Kitty Pryde delivers a speech. The X-Men play baseball. Logan (well, okay, Old Man Logan) gets sentimental, then tries to hide it. Guggenheim fully understands that X-Men fans are a nostalgic bunch, and he’s more than happy to give us the nostalgia buzz we’ve been long for. What pleases me, though, is that Guggenheim doesn’t simply channel Joss Whedon’s Astonishing X-Men run (as I’d feared after reading X-Men: Prime). Instead, he shows familiarity with the whole X-Men franchise, with subtle nods to so many different eras. I can’t help chuckling at a reference to Jason Aaron’s quirky Wolverine and the X-Men run, for example.

And yet, Guggenheim carefully balances this out with a scene featuring Rachel Grey – who I guess I’d better get used to calling ‘Prestige.’ I love that Kitty chose the code-name, wanting Rachel to move on and look to the future. Yes, it’s a nice, symbolic gesture, but any longterm X-Men fan can tell you not to trust Kitty Pryde with code-names. I mean, this is the girl who went through Sprite, Ariel and Shadowcat (and yes, I like the last one). Guggenheim turns this strange new code-name into a character moment, while carefully positioning his book to avoid becoming overly nostalgic. Now that’s smart writing.

The overarching plot is nothing too intense, with the X-Men proving themselves in battle against Terrax, enjoying some downtime, and then heading off to an attack by the new Brotherhood. We get a perfect X-Men scene, with civilians watching in disgust even as the X-Men save lives; one parent even tells her child not to talk to ‘it’ when the kid speaks to Kitty. In a smart twist, though, Guggenheim opens with what’s clearly going to be a major part of his ongoing arc. He gives us a mutant-hater who’s actually educated, and who’s able to explain why she fears mutants but isn’t afraid of, say, Thor. Fans have always pointed to this as a strange inconsistency in Marvel Comics, and it’s refreshing to see an in-universe explanation.

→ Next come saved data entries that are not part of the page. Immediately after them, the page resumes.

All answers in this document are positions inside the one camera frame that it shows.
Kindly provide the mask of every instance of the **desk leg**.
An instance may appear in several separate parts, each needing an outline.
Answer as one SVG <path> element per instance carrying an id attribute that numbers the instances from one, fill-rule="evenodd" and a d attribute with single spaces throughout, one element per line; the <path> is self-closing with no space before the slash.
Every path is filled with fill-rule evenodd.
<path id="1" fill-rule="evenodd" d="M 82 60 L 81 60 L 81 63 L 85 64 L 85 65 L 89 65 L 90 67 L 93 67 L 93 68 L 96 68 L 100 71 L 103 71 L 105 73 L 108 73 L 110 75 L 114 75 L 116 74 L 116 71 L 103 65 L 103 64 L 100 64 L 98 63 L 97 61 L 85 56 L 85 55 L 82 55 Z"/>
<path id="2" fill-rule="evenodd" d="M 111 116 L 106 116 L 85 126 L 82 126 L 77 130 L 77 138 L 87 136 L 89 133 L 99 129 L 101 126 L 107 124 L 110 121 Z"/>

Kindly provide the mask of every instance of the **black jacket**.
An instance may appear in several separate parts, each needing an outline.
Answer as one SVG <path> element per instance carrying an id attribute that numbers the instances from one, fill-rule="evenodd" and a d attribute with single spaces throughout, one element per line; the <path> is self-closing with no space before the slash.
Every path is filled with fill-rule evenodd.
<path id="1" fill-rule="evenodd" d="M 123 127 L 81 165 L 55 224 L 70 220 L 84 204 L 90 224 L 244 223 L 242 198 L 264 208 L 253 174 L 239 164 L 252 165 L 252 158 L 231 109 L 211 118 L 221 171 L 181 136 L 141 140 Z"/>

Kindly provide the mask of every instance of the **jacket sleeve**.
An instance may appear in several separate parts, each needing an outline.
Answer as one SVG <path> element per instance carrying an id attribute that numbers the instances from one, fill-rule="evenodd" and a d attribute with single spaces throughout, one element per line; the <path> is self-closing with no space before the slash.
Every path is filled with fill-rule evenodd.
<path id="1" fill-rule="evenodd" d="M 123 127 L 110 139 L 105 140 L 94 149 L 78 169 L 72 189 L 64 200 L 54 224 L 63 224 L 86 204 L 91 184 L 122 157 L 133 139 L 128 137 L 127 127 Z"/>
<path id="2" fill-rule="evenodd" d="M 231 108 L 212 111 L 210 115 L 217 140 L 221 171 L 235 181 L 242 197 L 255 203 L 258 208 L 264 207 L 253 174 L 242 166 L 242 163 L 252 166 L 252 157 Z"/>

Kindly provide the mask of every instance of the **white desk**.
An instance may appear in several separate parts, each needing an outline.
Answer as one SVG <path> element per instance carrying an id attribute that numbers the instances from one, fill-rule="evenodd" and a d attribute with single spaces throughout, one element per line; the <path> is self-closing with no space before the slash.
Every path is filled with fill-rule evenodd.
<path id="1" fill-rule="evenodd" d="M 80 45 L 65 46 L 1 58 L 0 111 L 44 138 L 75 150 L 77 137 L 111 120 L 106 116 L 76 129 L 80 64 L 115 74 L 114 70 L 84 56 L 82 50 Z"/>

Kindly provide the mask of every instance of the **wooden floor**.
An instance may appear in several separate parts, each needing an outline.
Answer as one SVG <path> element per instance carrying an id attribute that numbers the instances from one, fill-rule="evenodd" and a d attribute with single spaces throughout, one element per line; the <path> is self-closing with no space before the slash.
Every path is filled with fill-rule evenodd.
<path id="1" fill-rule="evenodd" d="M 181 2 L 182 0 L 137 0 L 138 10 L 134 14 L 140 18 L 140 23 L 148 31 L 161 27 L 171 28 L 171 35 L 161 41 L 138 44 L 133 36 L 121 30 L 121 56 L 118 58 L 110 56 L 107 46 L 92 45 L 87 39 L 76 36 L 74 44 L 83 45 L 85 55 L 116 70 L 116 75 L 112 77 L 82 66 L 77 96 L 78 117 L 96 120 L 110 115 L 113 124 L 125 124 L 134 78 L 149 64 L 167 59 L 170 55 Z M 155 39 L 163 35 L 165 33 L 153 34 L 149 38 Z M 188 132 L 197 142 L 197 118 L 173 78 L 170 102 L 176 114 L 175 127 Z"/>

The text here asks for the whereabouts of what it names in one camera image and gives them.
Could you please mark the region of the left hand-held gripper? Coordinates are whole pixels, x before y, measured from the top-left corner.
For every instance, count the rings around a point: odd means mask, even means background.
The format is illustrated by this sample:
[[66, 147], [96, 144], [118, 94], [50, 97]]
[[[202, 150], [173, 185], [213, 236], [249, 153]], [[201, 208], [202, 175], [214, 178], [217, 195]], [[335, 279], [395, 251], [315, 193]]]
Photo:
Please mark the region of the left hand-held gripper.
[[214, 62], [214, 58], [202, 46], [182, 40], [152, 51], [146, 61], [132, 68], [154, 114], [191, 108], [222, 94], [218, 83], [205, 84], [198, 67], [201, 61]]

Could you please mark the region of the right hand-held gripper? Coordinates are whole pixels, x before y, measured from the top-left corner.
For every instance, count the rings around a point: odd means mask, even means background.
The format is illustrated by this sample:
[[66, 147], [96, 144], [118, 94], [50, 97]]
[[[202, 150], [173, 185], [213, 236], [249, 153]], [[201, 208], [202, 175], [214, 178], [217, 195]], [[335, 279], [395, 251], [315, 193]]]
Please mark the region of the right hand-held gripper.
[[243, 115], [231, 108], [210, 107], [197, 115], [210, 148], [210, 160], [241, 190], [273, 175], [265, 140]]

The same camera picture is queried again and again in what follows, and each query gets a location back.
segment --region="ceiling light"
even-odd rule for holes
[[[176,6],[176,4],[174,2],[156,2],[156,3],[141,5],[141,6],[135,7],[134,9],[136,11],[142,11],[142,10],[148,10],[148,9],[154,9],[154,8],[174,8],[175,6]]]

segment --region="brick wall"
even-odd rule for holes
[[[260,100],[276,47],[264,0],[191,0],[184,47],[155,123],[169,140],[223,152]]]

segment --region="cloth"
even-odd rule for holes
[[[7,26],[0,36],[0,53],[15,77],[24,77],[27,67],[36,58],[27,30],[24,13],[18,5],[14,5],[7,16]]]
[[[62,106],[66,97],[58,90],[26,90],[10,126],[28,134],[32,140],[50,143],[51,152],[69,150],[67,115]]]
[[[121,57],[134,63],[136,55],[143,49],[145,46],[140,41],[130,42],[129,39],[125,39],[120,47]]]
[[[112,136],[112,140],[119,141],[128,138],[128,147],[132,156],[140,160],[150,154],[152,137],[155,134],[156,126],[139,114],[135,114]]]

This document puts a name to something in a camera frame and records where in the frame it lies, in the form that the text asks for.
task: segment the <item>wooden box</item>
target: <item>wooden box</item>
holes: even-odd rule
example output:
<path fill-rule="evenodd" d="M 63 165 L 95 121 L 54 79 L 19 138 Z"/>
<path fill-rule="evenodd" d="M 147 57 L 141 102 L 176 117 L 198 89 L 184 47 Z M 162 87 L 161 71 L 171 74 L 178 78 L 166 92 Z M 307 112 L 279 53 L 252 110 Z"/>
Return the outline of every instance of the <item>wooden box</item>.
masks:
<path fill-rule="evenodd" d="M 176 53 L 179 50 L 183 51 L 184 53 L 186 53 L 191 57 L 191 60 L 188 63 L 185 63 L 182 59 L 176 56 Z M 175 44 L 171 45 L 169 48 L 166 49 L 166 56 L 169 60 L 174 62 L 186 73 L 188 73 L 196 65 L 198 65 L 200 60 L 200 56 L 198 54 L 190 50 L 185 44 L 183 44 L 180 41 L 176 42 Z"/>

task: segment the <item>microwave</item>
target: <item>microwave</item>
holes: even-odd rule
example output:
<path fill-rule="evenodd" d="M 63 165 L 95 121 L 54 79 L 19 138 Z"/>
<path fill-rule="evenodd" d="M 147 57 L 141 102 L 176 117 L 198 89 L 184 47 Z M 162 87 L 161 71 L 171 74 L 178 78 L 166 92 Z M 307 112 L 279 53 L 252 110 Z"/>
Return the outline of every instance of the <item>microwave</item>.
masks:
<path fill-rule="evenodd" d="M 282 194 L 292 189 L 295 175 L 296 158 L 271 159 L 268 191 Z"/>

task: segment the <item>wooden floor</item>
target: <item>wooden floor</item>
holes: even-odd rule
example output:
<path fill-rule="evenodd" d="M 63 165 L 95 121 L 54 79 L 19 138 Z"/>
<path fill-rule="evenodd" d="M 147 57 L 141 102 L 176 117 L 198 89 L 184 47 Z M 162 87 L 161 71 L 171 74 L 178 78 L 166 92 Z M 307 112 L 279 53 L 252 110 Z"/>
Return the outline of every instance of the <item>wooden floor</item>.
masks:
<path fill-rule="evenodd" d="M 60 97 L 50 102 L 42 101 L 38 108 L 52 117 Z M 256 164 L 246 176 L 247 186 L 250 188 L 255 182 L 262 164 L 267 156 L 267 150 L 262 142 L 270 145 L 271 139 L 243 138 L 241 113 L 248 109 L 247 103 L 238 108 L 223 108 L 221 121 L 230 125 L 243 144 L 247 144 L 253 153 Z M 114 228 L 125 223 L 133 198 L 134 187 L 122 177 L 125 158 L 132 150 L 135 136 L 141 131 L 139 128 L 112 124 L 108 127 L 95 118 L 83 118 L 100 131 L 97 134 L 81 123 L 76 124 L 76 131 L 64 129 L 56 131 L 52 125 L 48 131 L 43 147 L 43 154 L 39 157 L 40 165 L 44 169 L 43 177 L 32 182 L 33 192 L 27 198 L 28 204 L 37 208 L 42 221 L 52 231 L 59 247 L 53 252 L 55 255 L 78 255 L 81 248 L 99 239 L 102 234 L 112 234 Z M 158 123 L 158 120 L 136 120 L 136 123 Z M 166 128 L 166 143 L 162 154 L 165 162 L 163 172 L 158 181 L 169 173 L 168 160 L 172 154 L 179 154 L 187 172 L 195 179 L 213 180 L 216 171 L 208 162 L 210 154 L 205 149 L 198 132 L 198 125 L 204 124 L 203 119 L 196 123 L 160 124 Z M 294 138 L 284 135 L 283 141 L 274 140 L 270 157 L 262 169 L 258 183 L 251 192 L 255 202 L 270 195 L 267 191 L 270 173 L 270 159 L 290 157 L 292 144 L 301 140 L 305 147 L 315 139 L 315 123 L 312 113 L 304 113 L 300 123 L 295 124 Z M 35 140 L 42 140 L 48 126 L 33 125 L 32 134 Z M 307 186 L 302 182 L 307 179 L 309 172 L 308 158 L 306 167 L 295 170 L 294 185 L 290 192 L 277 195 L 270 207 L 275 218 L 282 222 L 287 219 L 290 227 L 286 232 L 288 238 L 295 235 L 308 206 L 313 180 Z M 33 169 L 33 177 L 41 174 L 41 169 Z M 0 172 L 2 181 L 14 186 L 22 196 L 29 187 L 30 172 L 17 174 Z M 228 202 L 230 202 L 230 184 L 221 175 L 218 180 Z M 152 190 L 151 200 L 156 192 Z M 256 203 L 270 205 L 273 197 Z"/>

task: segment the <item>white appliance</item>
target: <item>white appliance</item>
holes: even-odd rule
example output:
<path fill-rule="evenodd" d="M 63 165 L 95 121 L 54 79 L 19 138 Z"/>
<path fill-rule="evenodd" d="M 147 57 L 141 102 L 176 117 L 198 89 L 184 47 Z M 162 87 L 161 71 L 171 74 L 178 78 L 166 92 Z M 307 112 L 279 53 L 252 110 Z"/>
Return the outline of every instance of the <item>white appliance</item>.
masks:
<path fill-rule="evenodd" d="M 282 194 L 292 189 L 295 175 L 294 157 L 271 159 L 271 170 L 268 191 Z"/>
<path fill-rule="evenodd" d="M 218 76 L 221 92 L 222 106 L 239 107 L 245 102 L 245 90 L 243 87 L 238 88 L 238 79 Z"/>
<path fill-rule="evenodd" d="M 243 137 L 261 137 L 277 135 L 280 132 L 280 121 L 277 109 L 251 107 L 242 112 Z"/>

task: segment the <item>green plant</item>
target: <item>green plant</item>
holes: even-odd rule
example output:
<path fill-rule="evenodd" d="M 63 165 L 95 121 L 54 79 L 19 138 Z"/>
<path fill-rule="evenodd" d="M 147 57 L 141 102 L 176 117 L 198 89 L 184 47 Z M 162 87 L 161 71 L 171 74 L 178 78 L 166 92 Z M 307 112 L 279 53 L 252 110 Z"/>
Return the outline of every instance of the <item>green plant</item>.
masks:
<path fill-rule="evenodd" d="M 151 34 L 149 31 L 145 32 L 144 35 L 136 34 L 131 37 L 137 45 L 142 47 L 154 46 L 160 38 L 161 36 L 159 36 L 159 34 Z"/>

Marc Guggenheim writes like an X-Men fan, one who’s thought a lot about how the X-Men’s world works. Every plot twist demonstrates that writer and editors are both on the ball. There’s a twist in the Central Park plot that will delight fans, as Guggenheim tackles the elephant in the room head-on. In X-Men Gold, we’re guaranteed a series that actually pays attention to logic, and has real fun with it. It’s a promising sign for the whole ‘ResurrXion’ era.

Over on the art, I’ve got to say that I’m equally impressed with Ardian Syaf. It’s not seamless, and it’s not perfect, but it’s very strong – and it does the job. Everything is conveyed in just the right way, and Syaf renders quite a few splash-pages absolutely beautifully. I’m definitely impressed.

If you’re an X-Men fan, then X-Men Gold #1 is a must-read. It’s a thrilling book, and if the rest of the ‘ResurrXion’ is of this high quality, then we’re in for a treat.

X-Men Gold #1 Review

X-Men Gold #1 is a superb issue, blending nostalgia and a desire to look to the future. This is a very promising start for the 'ResurrXion' era!